:: Problem statement ::
Return all the lines below exactly. Any picture among them is omitted.

:: Supplied data ::
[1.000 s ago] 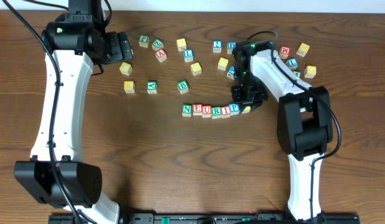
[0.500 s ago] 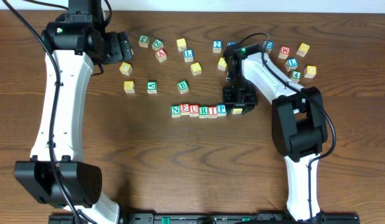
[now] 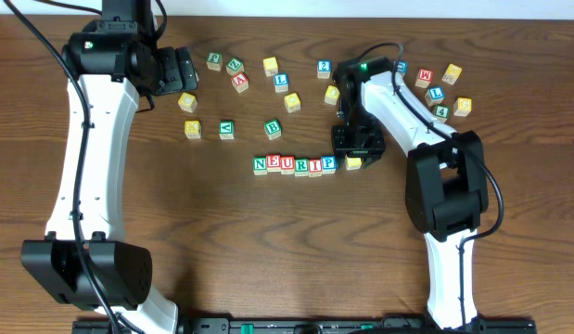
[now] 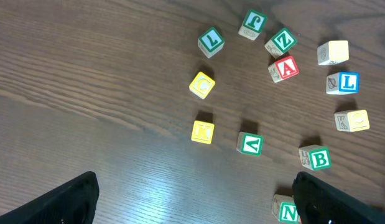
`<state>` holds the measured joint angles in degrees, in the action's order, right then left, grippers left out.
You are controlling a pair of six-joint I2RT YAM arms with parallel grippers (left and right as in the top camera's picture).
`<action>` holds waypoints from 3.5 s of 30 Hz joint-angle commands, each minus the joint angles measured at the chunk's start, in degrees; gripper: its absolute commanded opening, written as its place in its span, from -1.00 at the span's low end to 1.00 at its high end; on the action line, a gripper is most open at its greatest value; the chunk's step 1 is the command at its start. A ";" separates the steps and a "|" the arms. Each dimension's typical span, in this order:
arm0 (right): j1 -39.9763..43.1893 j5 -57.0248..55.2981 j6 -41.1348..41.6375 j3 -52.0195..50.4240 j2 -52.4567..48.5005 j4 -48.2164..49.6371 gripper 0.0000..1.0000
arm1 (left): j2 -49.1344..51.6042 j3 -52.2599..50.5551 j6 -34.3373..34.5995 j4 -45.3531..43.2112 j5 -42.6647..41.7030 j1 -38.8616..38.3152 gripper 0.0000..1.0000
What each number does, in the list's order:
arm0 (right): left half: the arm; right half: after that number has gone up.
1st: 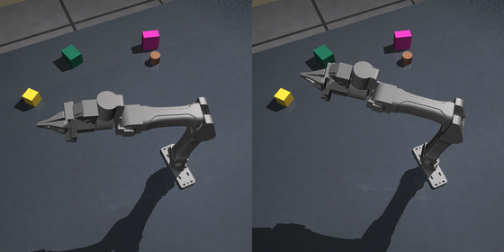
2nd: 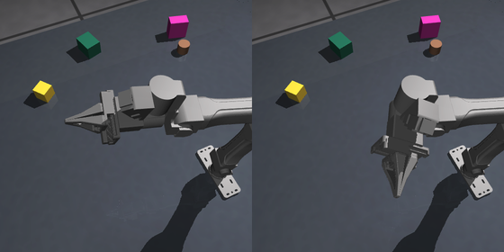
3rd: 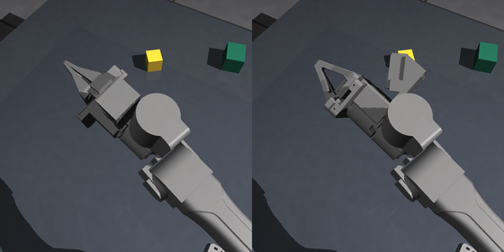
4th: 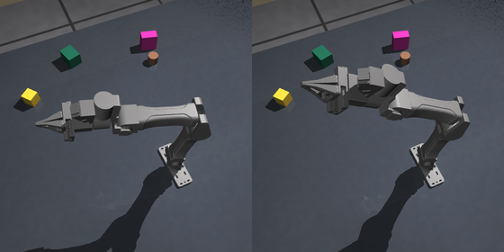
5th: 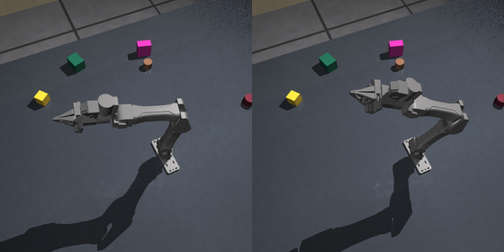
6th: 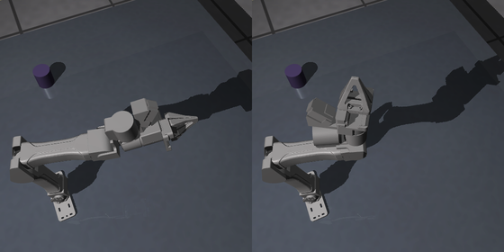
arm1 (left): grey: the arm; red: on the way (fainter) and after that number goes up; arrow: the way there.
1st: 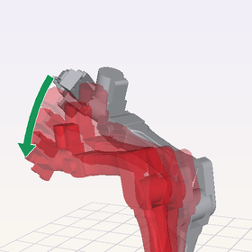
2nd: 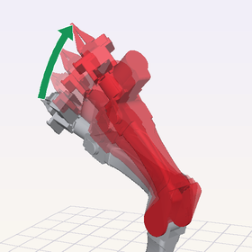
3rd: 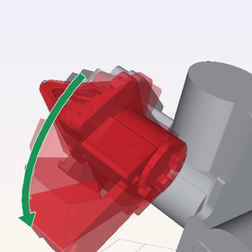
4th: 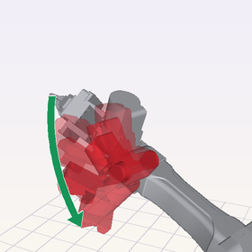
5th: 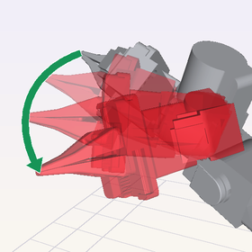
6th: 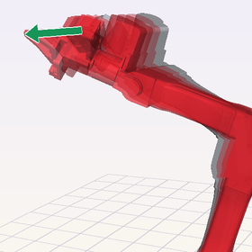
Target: Spell out NEURIPS
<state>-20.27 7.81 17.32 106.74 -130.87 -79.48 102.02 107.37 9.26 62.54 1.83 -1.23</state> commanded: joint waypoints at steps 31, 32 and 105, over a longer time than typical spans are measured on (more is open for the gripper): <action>9.77 -5.95 -4.68 -13.18 17.22 14.53 -0.24 | 0.74 -0.33 0.94 -0.04 -0.07 0.15 0.95; 9.70 -5.70 -4.48 -14.99 17.22 16.39 -0.25 | 0.74 -0.33 0.94 -0.04 -0.04 0.15 0.96; 3.93 0.72 -10.58 -27.82 14.47 34.42 -0.18 | 0.74 -0.33 0.94 -0.04 -0.07 0.15 0.96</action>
<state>-15.59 7.97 8.16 79.31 -115.83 -45.12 102.02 107.37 9.26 62.54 1.78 -1.23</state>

:: Solution below ::
[1.000 s ago] 
[0.500 s ago] 
[now] 
[now] 
`<state>` holds the measured joint angles in degrees, in the action's order, right then left, grippers left out.
You are controlling a pair of six-joint I2RT YAM arms with parallel grippers (left and right as in the top camera's picture).
`<action>` holds waypoints from 3.5 s of 30 Hz joint-angle commands, each minus the joint angles measured at the chunk's start, in degrees; gripper: its absolute commanded opening, written as its place in its span, from -1.00 at the span's low end to 1.00 at its high end; on the action line, a gripper is most open at its greatest value; the chunk's step 1 is the command at its start. A ";" separates the steps and a "|" the arms. Each dimension's typical span, in this order:
arm0 (right): j1 -39.9763..43.1893 j5 -57.0248..55.2981 j6 -41.1348..41.6375 j3 -52.0195..50.4240 j2 -52.4567..48.5005 j4 -48.2164..49.6371 gripper 0.0000..1.0000
arm1 (left): j2 -49.1344..51.6042 j3 -52.2599..50.5551 j6 -34.3373..34.5995 j4 -45.3531..43.2112 j5 -42.6647..41.7030 j1 -38.8616..38.3152 gripper 0.0000..1.0000
What each number does, in the list's order:
arm0 (right): left half: the arm; right half: after that number has gone up.
1st: 
2nd: 
3rd: 
4th: 
5th: 
6th: 
arm1 (left): grey: the arm; red: on the way (fainter) and after that number goes up; arrow: the way there.
1st: 
2nd: 
3rd: 
4th: 
5th: 
6th: 
Target: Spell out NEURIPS
<state>-20.27 7.81 17.32 106.74 -130.87 -79.48 102.02 107.37 9.26 62.54 1.83 -1.23</state> commanded: joint waypoints at steps 31, 32 and 105, over a longer time than typical spans are measured on (more is open for the gripper): <action>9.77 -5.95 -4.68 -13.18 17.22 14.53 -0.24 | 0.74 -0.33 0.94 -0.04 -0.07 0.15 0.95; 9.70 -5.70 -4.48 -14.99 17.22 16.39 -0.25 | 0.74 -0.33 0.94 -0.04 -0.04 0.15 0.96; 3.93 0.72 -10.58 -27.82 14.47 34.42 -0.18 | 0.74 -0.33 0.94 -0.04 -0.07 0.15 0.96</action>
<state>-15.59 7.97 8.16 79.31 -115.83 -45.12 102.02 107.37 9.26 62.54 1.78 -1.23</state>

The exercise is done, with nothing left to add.